==== Material provided

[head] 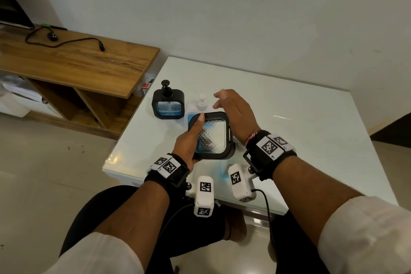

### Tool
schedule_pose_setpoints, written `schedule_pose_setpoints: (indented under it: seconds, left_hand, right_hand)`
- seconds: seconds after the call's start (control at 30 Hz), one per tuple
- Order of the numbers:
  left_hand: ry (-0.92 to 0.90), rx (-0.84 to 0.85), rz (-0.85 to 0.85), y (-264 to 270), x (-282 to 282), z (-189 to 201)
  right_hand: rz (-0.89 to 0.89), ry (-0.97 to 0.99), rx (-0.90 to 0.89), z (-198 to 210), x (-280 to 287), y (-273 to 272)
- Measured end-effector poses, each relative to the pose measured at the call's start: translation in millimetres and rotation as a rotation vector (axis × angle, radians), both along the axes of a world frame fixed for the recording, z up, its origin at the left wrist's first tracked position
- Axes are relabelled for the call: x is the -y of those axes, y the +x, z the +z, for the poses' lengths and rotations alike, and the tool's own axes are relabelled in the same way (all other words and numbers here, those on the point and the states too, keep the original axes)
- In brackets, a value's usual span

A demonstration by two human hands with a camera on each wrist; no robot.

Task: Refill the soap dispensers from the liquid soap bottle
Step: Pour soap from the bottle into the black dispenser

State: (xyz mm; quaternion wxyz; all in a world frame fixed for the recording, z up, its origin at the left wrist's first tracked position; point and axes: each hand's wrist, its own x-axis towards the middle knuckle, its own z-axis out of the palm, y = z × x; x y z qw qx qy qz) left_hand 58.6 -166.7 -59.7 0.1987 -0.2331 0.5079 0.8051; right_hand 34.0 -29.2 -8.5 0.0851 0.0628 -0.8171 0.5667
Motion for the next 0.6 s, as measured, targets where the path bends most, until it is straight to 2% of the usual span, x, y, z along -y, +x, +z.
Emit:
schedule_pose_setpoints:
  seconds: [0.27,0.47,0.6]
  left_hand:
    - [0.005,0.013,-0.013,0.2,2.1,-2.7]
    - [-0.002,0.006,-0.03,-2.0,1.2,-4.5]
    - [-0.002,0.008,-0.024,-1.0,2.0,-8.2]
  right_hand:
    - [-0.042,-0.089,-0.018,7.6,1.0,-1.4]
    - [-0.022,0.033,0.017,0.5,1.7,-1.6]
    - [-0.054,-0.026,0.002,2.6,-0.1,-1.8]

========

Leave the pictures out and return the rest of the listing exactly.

[head] 

### Tool
schedule_pose_setpoints, written `schedule_pose_setpoints: (indented under it: seconds, left_hand, right_hand)`
- seconds: seconds after the call's start (control at 30 Hz), one per tuple
- Order of the numbers:
  left_hand: ry (-0.92 to 0.90), rx (-0.84 to 0.85), rz (-0.85 to 0.85), y (-264 to 270), x (-282 to 282), z (-189 to 201)
  right_hand: rz (-0.89 to 0.89), ry (-0.97 to 0.99), rx (-0.90 to 0.89), z (-198 to 210), x (-280 to 287), y (-273 to 272)
- Measured end-effector poses, each relative to the pose measured at the call's start: translation in millimetres and rotation as a rotation vector (axis × angle, radians), both along the axes of a world frame fixed for the recording, z up, its origin at the left wrist's first tracked position
- Axes are relabelled for the call: x is the -y of those axes, y the +x, z the +z, for the poses' lengths and rotations alike, and the tool's own axes are relabelled in the same way (all other words and numbers here, those on the point and the states too, keep the original axes)
- In brackets, a value's usual span

A demonstration by two human hands with a camera on each wrist; no robot.

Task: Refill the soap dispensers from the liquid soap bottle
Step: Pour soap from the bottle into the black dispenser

State: (xyz mm; quaternion wxyz; all in a world frame fixed for the recording, z up, its origin at the left wrist's first tracked position; point and axes: each hand's wrist, its own x-axis towards the middle knuckle, its own z-axis out of the palm, y = z × x; x y z qw qx qy qz) left_hand 58.6 -166.7 -59.7 0.1987 -0.2331 0.5079 0.8051; right_hand 34.0 -29.2 -8.5 0.0851 0.0628 -0.8171 0.5667
Motion for the next 0.6 s, as measured, targets where the path bends most, until it is straight to 2% of the usual span, x, y, z along -y, +x, +z.
Emit:
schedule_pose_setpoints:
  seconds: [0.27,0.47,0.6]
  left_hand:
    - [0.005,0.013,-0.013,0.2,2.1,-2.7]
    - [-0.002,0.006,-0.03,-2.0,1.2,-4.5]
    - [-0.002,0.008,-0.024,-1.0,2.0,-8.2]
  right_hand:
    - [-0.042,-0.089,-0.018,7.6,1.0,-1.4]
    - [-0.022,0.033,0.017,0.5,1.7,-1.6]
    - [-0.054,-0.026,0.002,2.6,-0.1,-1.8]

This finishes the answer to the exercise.